For some reason, the forum never let me know these updates posted yesterday, just today.  I came back and see several posts talking about checking with dye.  I don't know what a smoke test is.

I tried the hot/cold approach yesterday but haven't tested it yet.  I put the adaptor into my freezer set to 0F, and put the chuck in a toaster oven in the shop set to 200.  I left both in those places almost a full hour.  

Dale, this has been exclusively drilling.  No end mills, and no cranking the work sideways into the chuck.  I'm not sure when it started, but I'm rather sure it has gotten worse.  The pair was bought toward the end of '14.  

If the fit doesn't work, I'll start looking at the blue Dykem on the adapter.  It will certainly be easier to see issues on that than on the inside of the chuck.


----------



## BaronJ (Jul 10, 2020)

CFLBob said:


> For some reason, the forum never let me know these updates posted yesterday, just today.  I came back and see several posts talking about checking with dye.  I don't know what a smoke test is.



The "smoke" test is using a candle flame to make soot on the part !
When the two parts are fitted together the soot gets rubbed off where the parts make contact.
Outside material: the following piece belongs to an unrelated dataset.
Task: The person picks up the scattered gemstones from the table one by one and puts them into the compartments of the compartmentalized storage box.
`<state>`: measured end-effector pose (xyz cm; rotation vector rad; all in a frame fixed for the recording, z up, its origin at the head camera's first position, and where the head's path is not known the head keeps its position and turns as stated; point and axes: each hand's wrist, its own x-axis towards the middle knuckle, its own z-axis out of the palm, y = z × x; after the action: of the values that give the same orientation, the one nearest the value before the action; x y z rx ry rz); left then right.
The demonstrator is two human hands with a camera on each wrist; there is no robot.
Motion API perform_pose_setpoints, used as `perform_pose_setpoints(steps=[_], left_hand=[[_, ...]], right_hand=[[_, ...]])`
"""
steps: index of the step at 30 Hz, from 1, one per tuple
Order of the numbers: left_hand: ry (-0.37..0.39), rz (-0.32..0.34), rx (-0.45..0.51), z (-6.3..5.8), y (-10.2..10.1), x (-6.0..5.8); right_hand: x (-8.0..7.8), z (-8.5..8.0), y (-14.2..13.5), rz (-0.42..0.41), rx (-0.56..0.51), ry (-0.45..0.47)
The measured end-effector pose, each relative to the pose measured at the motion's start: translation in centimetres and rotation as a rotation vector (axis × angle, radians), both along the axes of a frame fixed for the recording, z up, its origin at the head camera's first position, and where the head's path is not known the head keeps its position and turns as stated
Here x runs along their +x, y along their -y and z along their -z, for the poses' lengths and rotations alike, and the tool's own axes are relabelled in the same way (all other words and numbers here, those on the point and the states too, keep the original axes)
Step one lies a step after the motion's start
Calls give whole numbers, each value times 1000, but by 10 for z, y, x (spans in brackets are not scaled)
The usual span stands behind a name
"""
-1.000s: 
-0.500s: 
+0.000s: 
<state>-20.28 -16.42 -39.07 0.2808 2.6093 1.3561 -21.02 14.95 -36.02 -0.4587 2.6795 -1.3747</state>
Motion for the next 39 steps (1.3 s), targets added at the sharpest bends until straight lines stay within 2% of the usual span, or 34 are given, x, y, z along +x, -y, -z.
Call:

I don't think Dykem will work for this, you need engineers blue. A really thin smear will do.



> I tried the hot/cold approach yesterday but haven't tested it yet.  I put the adaptor into my freezer set to 0F, and put the chuck in a toaster oven in the shop set to 200.  I left both in those places almost a full hour.
> 
> Dale, this has been exclusively drilling.  No end mills, and no cranking the work sideways into the chuck.  I'm not sure when it started, but I'm rather sure it has gotten worse.  The pair was bought toward the end of '14.
> 
> If the fit doesn't work, I'll start looking at the blue Dykem on the adapter.  It will certainly be easier to see issues on that than on the inside of the chuck.


----------



## dwentz (Jul 10, 2020)

Correct on the smoke test, a candle or a wooden stick soaked in oil works, that how I was taught to do it. Soot one of the parts and see what is removed. Dykem is not what you want, Prussian Blue Fitting Compound by Permatex or Dykem Hi-Spot Blue are the two most common. Warning on the prussian blue. It will leak from the container once open and make mess that is impossible to clean up. Put in a baggie or small sealed container after opening the tube. Not sure what it is with this stuff, but it defies all the laws of physics with its ability to escape the tube, or get on things you do not want it on. I have observed this phenomenon many times, it does not like to be contained!!!


----------



## SmithDoor (Jul 10, 2020)

Any time I machine a tapper for morse tapper or Jacob tapper I use Prussian Blue for fitting. 
I have also use Prussian Blue for scraping bed ways too.

Dave



dwentz said:


> Correct on the smoke test, a candle or a wooden stick soaked in oil works, that how I was taught to do it. Soot one of the parts and see what is removed. Dykem is not what you want, Prussian Blue Fitting Compound by Permatex or Dykem Hi-Spot Blue are the two most common. Warning on the prussian blue. It will leak from the container once open and make mess that is impossible to clean up. Put in a baggie or small sealed container after opening the tube. Not sure what it is with this stuff, but it defies all the laws of physics with its ability to escape the tube, or get on things you do not want it on. I have observed this phenomenon many times, it does not like to be contained!!!


----------



## BaronJ (Jul 10, 2020)

dwentz said:


> Warning on the prussian blue. It will leak from the container once open and make mess that is impossible to clean up. Put in a baggie or small sealed container after opening the tube. Not sure what it is with this stuff, but it defies all the laws of physics with its ability to escape the tube, or get on things you do not want it on. I have observed this phenomenon many times, it does not like to be contained!!!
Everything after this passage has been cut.